Book Select 本を選び、本に選ばれる

読んだ本にまつわる話を書き綴っていくことにしました。マンガが大半を占めていますが小説も好き。マンガはコミックで読む派。本は買って読む派なので常にお金と収納が足りません。例年1000冊以上コミック読んでます。ちなみに当ブログのアフィリエイト収入は良い時で月1000円くらいです(笑)収入はすべて本の購入に充てられます。

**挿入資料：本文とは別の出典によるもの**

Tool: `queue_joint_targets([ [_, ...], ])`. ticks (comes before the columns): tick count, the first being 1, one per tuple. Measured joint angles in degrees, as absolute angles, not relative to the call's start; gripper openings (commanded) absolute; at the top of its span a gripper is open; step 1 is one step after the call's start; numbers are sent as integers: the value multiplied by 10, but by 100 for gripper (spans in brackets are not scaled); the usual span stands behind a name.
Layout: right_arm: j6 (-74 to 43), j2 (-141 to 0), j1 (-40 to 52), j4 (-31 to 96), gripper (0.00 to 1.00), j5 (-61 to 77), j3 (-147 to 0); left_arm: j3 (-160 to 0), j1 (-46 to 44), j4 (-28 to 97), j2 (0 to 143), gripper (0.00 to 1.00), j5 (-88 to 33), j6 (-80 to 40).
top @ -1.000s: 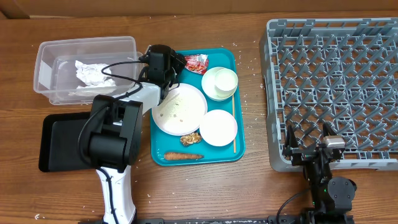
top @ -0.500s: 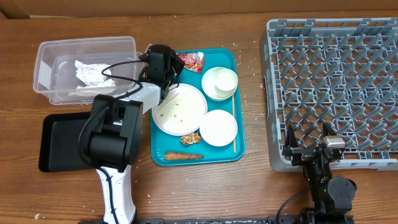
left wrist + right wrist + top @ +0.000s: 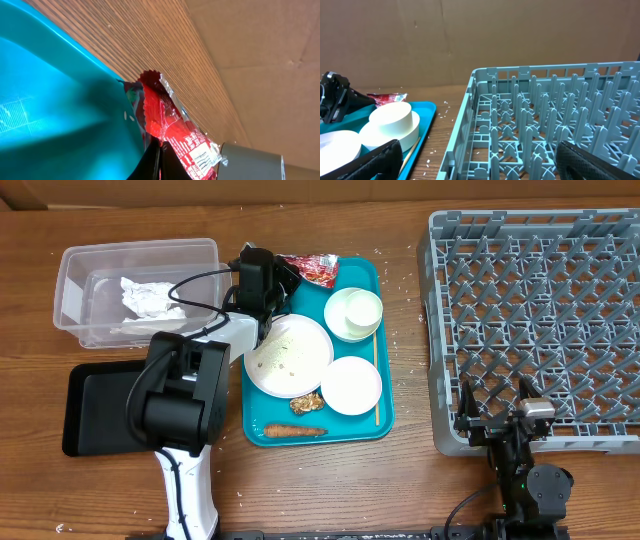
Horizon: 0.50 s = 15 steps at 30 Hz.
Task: Sort waste into correct bins and load items into the dishwasher
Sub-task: 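Grasp the red snack wrapper with the left gripper and lift, then carry the red wrapper left and drop it into the clear bin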
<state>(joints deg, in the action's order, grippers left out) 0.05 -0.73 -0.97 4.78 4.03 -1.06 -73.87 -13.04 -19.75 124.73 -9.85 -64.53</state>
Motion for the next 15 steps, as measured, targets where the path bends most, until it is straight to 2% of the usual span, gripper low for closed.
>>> queue_joint_targets([
  [8, 0, -7, -10, 48, 100, 40, -11, -738, -130, -158, 1176, 4, -85, -585],
  [15, 0, -7, -10, 48, 100, 40, -11, -740, -129, -31, 1040, 4, -24, -513],
])
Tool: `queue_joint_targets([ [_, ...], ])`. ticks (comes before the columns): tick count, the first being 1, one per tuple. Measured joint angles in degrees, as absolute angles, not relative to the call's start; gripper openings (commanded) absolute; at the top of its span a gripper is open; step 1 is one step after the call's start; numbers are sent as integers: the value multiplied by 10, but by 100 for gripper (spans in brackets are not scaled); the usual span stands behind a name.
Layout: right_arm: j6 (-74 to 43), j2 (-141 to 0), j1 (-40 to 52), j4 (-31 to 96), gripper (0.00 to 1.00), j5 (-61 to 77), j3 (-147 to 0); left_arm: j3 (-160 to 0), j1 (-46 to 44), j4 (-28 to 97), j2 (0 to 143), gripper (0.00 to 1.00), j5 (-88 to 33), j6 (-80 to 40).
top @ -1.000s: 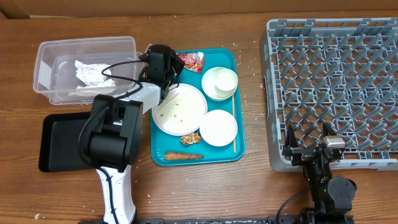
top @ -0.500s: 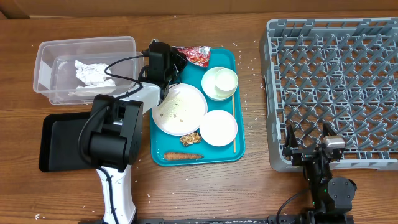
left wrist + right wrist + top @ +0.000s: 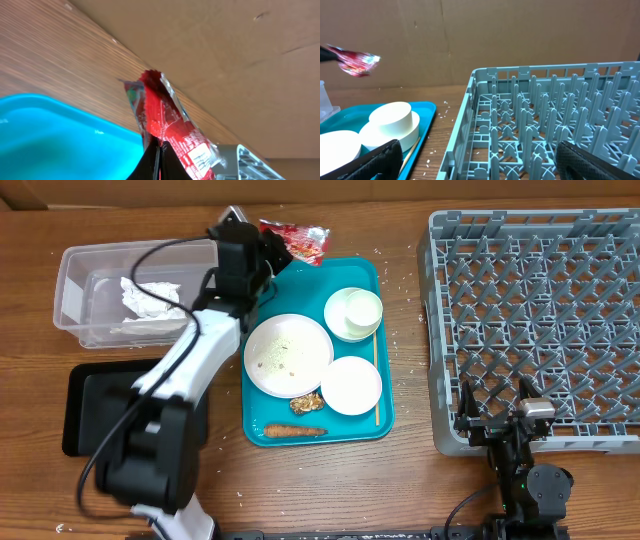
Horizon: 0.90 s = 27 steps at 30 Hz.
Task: Sort waste into correct bins and load items into the dishwasher
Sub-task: 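Carry the red wrapper left and drop it into the clear bin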
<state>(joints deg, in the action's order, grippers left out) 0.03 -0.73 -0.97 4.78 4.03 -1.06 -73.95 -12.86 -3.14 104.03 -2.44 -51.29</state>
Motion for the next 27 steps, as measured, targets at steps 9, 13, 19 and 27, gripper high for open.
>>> queue_joint_targets([
  [9, 1, -7, -10, 48, 100, 41, -11, -742, -47, 254, 939, 4, 62, -491],
  [13, 1, -7, -10, 48, 100, 40, -11, -742, 27, 274, 934, 4, 81, -491],
  [19, 1, -7, -10, 48, 100, 41, -11, -742, 128, 275, 934, 96, 94, -491],
  [27, 1, -7, -10, 48, 100, 40, -11, -742, 156, 300, 941, 100, 95, -482],
])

ファッションがまだ力を持っていた時代を思う。 久保京子/私たちはこんな服を着てきた

ファッションモデル、女優、最近は商品企画まで手がける久保京子のエッセイ。
自分がどんな服を着ていたかを、当時の思い出を振り返りながら語り、
80年代、90年代のファッションを概観していくような構成。

わたしたちは、こんな服を着てきた 〜久保京子の大人のおしゃれブック

わたしたちは、こんな服を着てきた 〜久保京子の大人のおしゃれブック

所々、当時の時代の空気感を感じさせる部分があるのだけど、
特に気になったのがこの記述。

渋谷パルコがオープンして、月賦百貨店の丸井が「DCブランド」を扱うようになって、一気に若い一般の女性たちの間にもおしゃれが広がっていきました。
なにしろ、一〇回払いで、憧れの「DCブランド」の服の上下や、靴や小物がいっしょに買えるようになったわけですから。
月賦やローンはちょっと暗いイメージだけれど、「クレジット」となると、なんとなく明るいイメージがしました。
ちなみに、丸井が最初に「クレジットカード」という名称を使いはじめたそうです。
ほかの若い人だちと同様、丸井の「赤いカード」はわたしにとっても、強ーい味方でした。
P.68

丸井=月賦百貨店、月賦ができる百貨店という意味なのか。
分割で高級品が買える存在として認識されていたことや、
月賦やローンに対する「クレジット」というワードの新鮮さがあったことがよくわかる。
その後もしばらくは「赤いカード」は丸井の象徴であり続けたはずなのだけど、
今となっては若者が赤いカードで背伸びして月賦で服を買うなんて、
ありえない時代になってしまったなぁ。

まぁファッション自体の重要性が低下し、価格が崩壊。
大量生産の粗悪品に駆逐されたというか、
業界あげて価格競争にのってしまったというか・・・。

それぞれのブランドが、自分の価値を自ら壊していったようにも思えるが、
今となってはせんないことではある。

思えば、ファッションに興味を持ったきっかけは、
鷲田清一の幾つかの著作だった。

皮膚へ―傷つきやすさについて

皮膚へ―傷つきやすさについて

そこからより具体的な各ブランドの知識としては、
この本が非常に面白かったな。

ファッション・ブランド・ベスト101

ファッション・ブランド・ベスト101

どちらも読み継がれるべき本だと思うけど、
手に入りづらくなっているものもあるんだなぁ。